### DATA SHOWN ###

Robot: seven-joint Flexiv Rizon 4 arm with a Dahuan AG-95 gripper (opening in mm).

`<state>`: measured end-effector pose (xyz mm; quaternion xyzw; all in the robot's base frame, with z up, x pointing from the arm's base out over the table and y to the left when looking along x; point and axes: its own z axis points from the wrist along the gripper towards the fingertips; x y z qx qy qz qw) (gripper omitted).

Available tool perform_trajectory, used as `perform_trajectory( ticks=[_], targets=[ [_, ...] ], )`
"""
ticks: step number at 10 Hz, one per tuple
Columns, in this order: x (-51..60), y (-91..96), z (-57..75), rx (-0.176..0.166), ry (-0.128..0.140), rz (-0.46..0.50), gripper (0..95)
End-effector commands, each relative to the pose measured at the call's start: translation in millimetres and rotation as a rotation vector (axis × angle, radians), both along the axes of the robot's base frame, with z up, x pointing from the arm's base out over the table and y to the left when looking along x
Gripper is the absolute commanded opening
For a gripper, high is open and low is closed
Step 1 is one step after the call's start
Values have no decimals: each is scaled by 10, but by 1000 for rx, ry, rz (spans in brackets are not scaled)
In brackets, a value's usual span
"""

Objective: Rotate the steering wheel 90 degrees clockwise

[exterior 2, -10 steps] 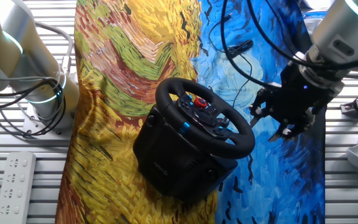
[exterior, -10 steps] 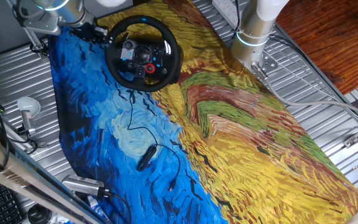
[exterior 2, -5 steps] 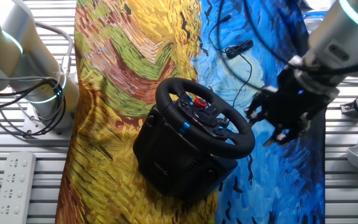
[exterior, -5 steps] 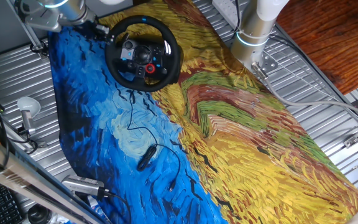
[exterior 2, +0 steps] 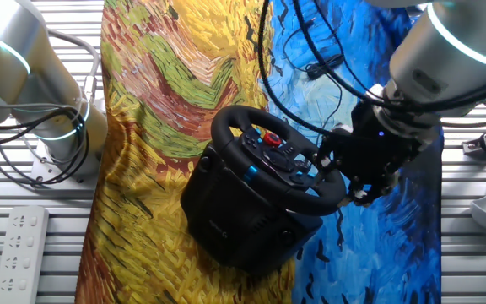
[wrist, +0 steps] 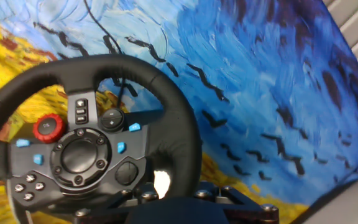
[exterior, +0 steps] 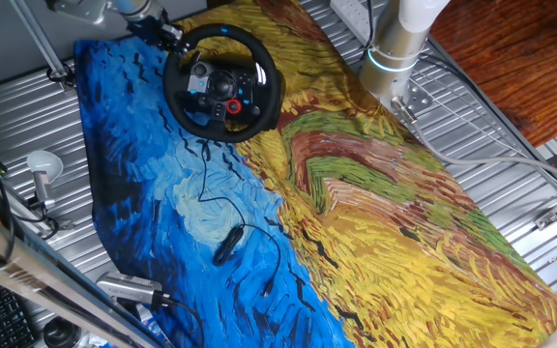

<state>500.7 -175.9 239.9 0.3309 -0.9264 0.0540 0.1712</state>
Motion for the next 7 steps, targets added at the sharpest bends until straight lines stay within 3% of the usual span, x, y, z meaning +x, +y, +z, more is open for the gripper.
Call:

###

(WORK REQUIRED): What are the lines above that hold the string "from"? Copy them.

(RESULT FOR THIS TASK):
`<state>`: measured end-effector pose (xyz mm; quaternion xyzw; all in the robot's base frame, with z up, x pointing from the arm's base out over the table and y to the left when looking along x; point and axes: its own z axis points from the wrist along the gripper towards the fingertips; x y z qx qy qz qw) (gripper omitted).
End-effector commands, each relative to the pose measured at the call's start: translation in millimetres and rotation as a rotation vector (axis × angle, radians), both along the axes of the robot's base frame, with z up, x pointing from the arm's base out over the table and y to the left when looking along x

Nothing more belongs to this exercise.